Thomas Ferrando : A 12 ans je me suis essayé à ce qui deviendra plus tard la NASCAR Whelen Euro Series

Credits: NASCAR Whelen Euro Series / Stephane Azemard

Le jeune pilote de 21 ans roule cette année pour le team Alex Caffi Motorsports. A l’issue de la première manche de la NASCAR Whelen Euro Series, il revient avec nous sur le début de sa carrière ainsi que sur son week-end à Valence.

Quel est votre parcours en sport mécanique ?

J’ai commencé autour de chez moi avec une voiture à pédales mais aussi en faisant du drift avec mon père. Un jour, un ami proche, Olivier Bâcle, mon futur team manager et invétéré spotter, a suggéré à mes parents de me faire découvrir le karting. De 7 à 12 ans j’ai donc pratiqué ce sport à travers l’Europe en participant aux championnats régionaux dans la région PACA, puis aux coupes et championnats de France, au championnat de Belgique (dont je suis vice champion) et à la coupe du monde.
Mais le karting est couteux et nous ne trouvions pas de partenaires. Olivier Bâcle est alors venu nous voir et nous a dit: « J’ai un ami, Jérôme Galpin, promoteur d’une nouvelle série, l’Euro racecar.
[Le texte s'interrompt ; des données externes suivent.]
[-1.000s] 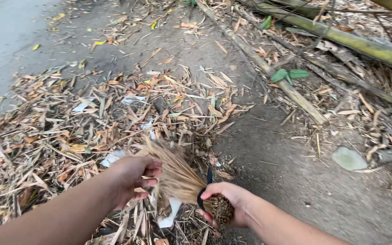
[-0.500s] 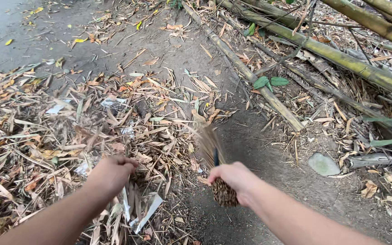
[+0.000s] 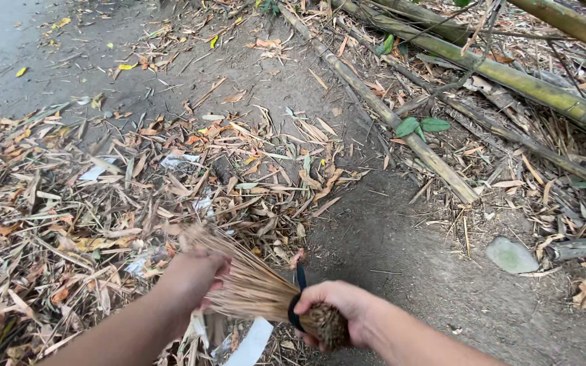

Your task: The person sweeps dry leaves and debris into a pile on the ground using a handheld whisk broom.

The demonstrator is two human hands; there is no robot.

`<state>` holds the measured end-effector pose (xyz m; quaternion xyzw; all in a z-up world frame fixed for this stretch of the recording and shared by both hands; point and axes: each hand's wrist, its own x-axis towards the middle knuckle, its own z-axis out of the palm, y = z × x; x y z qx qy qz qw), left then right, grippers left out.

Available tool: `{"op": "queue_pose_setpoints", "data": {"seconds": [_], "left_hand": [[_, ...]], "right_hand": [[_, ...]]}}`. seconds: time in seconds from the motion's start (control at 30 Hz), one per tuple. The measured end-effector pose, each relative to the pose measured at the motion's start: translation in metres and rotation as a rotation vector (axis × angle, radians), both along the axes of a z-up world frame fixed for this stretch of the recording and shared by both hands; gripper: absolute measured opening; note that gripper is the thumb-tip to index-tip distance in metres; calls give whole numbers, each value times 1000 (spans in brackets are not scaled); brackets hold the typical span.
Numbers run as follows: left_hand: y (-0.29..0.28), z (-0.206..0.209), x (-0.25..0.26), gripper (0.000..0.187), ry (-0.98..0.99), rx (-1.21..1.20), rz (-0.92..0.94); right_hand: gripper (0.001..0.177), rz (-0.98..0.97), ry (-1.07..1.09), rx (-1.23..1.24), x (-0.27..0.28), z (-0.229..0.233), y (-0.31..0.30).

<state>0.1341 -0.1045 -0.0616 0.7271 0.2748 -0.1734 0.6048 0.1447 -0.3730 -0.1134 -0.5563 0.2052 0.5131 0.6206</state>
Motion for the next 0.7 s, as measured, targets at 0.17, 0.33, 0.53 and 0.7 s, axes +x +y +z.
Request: {"op": "queue_pose_setpoints", "data": {"seconds": [0.17, 0.33, 0.53, 0.7], "left_hand": [[13, 20, 27, 24, 36, 66, 27], [13, 20, 32, 23, 50, 27, 25], [24, 16, 22, 22, 118, 16, 49], [40, 14, 25, 23, 162, 38, 91]], "right_hand": [[38, -50, -189, -96, 8, 67, 2], [30, -266, -331, -234, 26, 55, -12], [24, -362, -91, -432, 31, 3, -10], [21, -73, -48, -277, 20, -26, 17]]}}
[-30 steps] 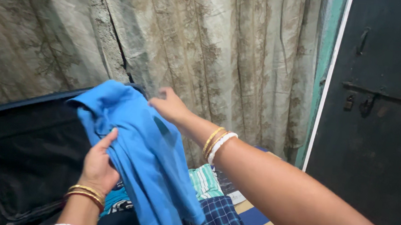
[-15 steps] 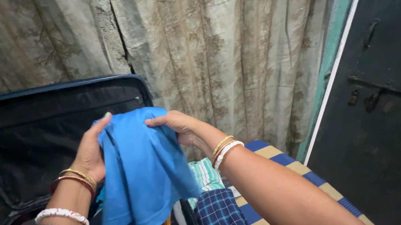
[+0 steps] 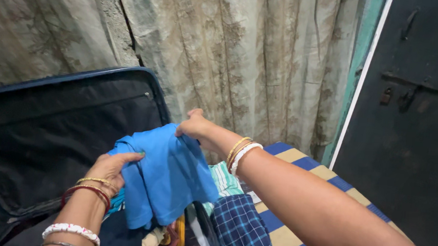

Tu devrais essayer ! »
Ainsi pour la première fois, à 12 ans et demi je me suis essayé à ce qui deviendra plus tard la NASCAR Whelen Euro Series. L’année de mes 14 ans, nous sommes allés faire quelques courses aux USA car là-bas il est possible de participer à des compétitions à cet âge. Enfin, depuis mes 16 ans, je participe à la NASCAR Whelen Euro series.

Pouvez-vous nous parler de ce que vous avez ressenti pour votre première course automobile et comment avez vous vécu cette expérience alors que vous aviez seulement 14 ans ?

Je me suis surtout senti très chanceux ! C’était quand même exceptionnel de faire un course de 200 tours à Bowman Gray à 14 ans ! Durant cette course, je pense avoir beaucoup appris, notamment comment se battre proprement et surtout comprendre l’esprit NASCAR, qui est une immense famille à travers le monde.

Credits: NASCAR Whelen Euro Series / Stephane Azemard

Vous avez connu des hauts et des bas à Valence. Pouvez vous nous parler de votre week-end ?

Vous savez, cet hiver a été compliqué avec la recherche infructueuse de sponsors, cela après l’annonce de la fin du sponsorship sensationnel de Knauf durant 4 ans.
Nous avons appris très tard que nous pourrions finalement faire la saison. Nous n’avons donc pas pu faire d’essais cet hiver. A Valence, nous avons eu quelques problèmes mécaniques mais nous avons montré dans le round 2 notre potentiel pour viser le top 10. Donc il n’y avait pas que du mauvais loin de là et je pense que c’était même prometteur en dehors des problèmes.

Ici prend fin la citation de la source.